Having a Savings Account

What’s the first step in actually saving money? It’s not setting up automatic withdrawals for precisely 10% of each paycheck. It’s not sitting down with a calendar and one of those yearly savings plans that match the dollar amount to the week. It’s just opening or having a savings account. Some people like having multiple savings accounts for different needs, while others appreciate a simpler system where it’s all in one place. You can have one at your own bank, or open the account at another institution (like a credit union or one of those online banks that offer higher interest rates in your favor) to make it more difficult to make withdrawals.
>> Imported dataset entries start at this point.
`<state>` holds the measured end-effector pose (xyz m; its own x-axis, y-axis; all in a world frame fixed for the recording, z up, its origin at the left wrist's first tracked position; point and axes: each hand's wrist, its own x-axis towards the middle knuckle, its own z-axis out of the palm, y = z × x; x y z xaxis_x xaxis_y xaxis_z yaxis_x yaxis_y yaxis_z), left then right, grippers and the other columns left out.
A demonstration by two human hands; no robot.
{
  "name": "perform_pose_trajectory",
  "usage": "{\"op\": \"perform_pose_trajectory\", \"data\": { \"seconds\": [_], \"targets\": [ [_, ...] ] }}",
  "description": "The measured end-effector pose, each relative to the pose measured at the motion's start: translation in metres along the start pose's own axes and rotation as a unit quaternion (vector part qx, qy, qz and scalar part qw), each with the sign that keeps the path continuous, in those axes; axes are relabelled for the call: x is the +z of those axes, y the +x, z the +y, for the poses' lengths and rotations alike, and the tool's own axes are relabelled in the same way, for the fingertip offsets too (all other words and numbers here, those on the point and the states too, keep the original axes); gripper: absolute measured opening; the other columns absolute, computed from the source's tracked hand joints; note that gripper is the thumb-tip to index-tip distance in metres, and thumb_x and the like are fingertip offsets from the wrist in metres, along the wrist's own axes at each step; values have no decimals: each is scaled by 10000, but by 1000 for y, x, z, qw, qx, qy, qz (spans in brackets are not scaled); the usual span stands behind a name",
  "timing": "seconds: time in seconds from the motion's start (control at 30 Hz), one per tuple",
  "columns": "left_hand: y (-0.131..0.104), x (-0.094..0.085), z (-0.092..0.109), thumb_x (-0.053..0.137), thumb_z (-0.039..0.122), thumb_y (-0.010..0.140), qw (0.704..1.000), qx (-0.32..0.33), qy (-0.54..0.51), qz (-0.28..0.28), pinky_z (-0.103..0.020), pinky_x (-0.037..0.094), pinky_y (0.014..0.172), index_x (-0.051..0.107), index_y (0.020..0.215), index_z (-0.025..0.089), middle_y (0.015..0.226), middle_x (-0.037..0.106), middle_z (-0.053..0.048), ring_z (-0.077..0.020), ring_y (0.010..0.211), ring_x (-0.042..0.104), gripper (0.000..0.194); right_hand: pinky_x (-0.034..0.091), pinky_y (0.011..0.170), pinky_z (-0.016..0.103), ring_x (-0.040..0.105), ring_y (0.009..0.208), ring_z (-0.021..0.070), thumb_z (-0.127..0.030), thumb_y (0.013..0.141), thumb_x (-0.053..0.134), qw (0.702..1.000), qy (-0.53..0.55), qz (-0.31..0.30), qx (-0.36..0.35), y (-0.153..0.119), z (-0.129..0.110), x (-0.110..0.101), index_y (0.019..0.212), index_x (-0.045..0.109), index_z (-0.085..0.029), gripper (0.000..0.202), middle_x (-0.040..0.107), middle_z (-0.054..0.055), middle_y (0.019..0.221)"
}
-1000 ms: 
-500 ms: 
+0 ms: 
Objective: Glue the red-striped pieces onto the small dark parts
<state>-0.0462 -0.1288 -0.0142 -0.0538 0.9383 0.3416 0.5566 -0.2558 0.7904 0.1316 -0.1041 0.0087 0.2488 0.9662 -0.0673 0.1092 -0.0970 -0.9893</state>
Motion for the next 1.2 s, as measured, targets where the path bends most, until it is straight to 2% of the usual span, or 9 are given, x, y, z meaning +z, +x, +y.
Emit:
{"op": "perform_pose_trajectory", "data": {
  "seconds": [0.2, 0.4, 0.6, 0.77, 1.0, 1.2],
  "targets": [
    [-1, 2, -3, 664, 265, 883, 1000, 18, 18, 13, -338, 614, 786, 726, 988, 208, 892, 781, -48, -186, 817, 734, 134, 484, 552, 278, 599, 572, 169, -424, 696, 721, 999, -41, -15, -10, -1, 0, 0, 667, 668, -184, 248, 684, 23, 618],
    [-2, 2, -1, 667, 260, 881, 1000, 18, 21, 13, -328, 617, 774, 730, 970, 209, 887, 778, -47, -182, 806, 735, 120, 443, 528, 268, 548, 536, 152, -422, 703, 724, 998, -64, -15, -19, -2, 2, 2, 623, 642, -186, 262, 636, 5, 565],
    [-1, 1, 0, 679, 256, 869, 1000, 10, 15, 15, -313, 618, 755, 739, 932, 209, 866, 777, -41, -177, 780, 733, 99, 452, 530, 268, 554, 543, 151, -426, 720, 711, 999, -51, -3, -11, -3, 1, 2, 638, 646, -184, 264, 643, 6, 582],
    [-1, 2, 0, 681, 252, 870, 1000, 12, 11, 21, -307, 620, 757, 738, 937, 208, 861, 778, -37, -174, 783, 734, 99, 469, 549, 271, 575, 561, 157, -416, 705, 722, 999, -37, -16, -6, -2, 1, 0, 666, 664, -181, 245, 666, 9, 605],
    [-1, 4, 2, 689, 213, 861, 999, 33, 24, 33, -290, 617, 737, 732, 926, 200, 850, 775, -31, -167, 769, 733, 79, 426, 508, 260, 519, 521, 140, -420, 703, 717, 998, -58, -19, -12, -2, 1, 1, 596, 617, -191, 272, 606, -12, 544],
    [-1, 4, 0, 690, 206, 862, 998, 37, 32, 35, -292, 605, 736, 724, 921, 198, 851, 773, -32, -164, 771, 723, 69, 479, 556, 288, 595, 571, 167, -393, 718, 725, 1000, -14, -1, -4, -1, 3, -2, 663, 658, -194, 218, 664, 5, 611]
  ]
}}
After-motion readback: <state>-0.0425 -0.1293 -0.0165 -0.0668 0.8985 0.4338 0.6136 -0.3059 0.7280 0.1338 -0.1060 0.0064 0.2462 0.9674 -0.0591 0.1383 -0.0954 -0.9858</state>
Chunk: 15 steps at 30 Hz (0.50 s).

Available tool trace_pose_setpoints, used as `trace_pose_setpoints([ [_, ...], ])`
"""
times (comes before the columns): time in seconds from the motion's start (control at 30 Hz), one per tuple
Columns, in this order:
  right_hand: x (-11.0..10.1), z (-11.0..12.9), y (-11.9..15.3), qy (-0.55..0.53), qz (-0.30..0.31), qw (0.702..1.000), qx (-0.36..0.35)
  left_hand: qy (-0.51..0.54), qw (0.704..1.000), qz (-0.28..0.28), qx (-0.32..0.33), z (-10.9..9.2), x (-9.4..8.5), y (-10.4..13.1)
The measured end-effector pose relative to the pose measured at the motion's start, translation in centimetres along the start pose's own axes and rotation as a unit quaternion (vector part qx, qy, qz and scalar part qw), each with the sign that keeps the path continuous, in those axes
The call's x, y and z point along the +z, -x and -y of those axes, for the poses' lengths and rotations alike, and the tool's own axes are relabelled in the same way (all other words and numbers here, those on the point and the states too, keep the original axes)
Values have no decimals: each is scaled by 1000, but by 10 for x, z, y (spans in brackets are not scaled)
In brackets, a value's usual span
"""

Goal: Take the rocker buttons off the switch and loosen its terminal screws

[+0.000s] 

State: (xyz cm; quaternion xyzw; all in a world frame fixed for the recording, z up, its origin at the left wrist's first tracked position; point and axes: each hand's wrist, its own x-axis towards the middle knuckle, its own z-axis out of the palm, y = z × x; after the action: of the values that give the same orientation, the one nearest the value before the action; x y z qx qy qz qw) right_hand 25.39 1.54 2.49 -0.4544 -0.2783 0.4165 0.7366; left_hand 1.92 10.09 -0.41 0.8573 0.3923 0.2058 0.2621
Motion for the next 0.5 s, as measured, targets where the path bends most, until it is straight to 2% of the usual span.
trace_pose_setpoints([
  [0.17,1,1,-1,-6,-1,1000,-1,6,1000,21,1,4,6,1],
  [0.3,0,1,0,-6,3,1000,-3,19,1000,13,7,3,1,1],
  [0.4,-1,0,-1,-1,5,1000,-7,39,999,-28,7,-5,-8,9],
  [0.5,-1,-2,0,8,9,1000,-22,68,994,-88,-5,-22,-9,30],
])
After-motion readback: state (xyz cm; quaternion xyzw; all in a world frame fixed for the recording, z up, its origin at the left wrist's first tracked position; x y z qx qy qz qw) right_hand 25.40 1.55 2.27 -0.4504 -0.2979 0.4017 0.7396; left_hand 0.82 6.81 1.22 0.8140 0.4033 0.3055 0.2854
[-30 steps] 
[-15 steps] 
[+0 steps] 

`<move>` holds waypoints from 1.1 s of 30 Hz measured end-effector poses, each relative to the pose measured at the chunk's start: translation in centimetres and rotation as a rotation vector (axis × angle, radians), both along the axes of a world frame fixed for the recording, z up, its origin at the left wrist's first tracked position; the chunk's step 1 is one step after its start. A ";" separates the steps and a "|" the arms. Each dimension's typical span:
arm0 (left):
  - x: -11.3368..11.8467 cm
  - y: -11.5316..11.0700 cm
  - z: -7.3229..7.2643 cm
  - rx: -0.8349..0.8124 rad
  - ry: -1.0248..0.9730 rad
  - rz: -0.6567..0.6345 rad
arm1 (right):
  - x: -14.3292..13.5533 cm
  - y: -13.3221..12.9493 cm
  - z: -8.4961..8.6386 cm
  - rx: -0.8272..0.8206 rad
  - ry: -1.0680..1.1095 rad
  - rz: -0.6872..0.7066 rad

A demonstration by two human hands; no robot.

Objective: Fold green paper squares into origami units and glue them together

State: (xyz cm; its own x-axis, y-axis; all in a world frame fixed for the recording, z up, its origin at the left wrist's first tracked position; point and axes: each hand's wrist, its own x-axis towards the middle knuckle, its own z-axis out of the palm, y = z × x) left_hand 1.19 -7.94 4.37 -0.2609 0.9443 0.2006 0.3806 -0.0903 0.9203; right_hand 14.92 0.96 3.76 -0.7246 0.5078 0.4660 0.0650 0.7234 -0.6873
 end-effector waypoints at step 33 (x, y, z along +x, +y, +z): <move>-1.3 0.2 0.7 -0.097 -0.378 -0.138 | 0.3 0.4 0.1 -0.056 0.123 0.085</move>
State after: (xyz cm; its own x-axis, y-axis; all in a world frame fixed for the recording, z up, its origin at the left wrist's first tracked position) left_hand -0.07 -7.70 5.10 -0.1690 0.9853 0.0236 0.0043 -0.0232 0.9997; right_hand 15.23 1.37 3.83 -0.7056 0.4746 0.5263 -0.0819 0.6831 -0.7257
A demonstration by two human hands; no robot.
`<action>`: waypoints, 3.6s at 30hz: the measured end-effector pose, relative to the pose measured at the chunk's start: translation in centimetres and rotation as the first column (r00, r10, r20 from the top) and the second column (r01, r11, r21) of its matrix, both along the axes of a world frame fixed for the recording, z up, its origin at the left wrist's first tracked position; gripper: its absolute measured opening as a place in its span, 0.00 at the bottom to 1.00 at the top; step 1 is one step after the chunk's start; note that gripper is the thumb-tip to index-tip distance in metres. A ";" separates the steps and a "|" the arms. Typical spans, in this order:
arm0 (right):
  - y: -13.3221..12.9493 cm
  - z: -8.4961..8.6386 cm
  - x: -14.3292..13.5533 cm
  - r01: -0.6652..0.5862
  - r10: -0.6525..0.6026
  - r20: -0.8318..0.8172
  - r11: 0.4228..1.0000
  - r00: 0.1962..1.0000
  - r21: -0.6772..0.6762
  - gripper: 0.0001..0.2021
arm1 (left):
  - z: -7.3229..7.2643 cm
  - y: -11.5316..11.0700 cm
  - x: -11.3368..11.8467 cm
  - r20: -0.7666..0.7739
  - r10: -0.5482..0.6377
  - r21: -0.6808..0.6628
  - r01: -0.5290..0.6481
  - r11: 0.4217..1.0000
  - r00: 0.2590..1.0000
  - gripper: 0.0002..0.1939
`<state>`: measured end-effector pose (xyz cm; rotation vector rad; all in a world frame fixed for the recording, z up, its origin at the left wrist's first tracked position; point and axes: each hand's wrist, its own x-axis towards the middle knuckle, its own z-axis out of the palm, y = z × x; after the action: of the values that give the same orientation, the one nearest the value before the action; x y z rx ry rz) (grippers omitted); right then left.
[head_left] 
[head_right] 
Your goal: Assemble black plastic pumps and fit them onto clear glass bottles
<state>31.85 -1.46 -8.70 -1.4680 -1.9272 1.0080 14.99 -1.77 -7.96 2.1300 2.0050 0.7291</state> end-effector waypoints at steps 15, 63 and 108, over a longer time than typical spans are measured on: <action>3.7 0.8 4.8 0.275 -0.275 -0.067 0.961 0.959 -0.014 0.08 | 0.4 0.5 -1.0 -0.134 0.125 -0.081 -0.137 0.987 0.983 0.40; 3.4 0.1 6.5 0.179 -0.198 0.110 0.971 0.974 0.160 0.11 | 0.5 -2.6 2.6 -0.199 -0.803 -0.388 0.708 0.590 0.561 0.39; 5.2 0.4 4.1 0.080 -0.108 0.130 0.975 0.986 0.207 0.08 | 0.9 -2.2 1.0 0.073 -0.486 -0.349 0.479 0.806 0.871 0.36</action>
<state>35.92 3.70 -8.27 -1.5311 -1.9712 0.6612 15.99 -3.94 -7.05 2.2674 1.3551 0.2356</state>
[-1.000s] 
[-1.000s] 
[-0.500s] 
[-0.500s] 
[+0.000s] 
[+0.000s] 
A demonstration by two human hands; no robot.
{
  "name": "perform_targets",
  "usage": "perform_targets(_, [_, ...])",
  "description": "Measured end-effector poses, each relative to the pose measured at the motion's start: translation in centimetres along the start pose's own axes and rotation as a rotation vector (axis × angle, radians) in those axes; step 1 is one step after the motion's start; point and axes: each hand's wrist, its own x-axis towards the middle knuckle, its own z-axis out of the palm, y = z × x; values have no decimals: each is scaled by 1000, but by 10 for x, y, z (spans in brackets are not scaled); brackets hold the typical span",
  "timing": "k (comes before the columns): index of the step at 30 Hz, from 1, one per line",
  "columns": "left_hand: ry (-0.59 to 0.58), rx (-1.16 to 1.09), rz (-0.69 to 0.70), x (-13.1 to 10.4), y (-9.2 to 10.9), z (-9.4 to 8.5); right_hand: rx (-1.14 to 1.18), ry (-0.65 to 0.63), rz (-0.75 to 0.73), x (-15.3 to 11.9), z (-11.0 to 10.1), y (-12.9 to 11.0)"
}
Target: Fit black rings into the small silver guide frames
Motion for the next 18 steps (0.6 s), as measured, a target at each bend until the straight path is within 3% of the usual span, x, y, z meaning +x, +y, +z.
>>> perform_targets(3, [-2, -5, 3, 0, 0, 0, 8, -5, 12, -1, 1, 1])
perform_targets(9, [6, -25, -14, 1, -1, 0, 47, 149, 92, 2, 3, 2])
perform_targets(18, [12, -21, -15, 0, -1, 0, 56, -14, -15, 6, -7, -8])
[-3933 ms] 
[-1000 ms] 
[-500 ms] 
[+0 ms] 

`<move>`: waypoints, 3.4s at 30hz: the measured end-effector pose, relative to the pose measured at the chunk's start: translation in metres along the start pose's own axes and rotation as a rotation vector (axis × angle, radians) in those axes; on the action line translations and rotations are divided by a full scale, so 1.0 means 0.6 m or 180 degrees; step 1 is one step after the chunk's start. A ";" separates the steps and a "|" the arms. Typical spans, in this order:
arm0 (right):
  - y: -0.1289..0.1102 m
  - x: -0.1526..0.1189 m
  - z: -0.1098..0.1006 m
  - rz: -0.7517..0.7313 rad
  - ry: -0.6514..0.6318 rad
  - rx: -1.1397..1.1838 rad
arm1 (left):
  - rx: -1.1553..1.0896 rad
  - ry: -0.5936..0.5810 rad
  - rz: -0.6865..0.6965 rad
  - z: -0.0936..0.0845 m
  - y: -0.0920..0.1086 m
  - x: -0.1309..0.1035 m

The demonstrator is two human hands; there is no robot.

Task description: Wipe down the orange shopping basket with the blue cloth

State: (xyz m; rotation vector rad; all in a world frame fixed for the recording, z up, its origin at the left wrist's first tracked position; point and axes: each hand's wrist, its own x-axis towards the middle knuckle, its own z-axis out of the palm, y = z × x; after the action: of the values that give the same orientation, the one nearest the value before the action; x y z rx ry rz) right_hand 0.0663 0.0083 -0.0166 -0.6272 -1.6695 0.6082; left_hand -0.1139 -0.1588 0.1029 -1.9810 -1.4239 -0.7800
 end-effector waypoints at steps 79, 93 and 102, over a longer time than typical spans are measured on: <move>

It’s so easy to get lost in all the end goals when it comes to savings accounts, but it’s a marathon and not a sprint. With 43% of millennials having absolutely no money in a savings account, it’s important to start somewhere. Build up the good habits one by one, and you’ll be on the right path.

A Gym Membership

It doesn’t matter if it’s a no-frills gym or one of those places where you can see famous people wearing Uggs on the elliptical in June. Only half of Americans get enough cardio in and about 20% get enough strength training. And while you might not be training for a marathon or bench pressing your body weight, a gym membership is a good way to just get started. We all start somewhere with physical fitness. As proven by mystery famous people, you can hop on elliptical machines wearing a variety of footwear. You can lift light weights. You can take yoga classes that your gym offers. You can swim in an indoor pool (and spend an equal amount of time in the sauna afterward).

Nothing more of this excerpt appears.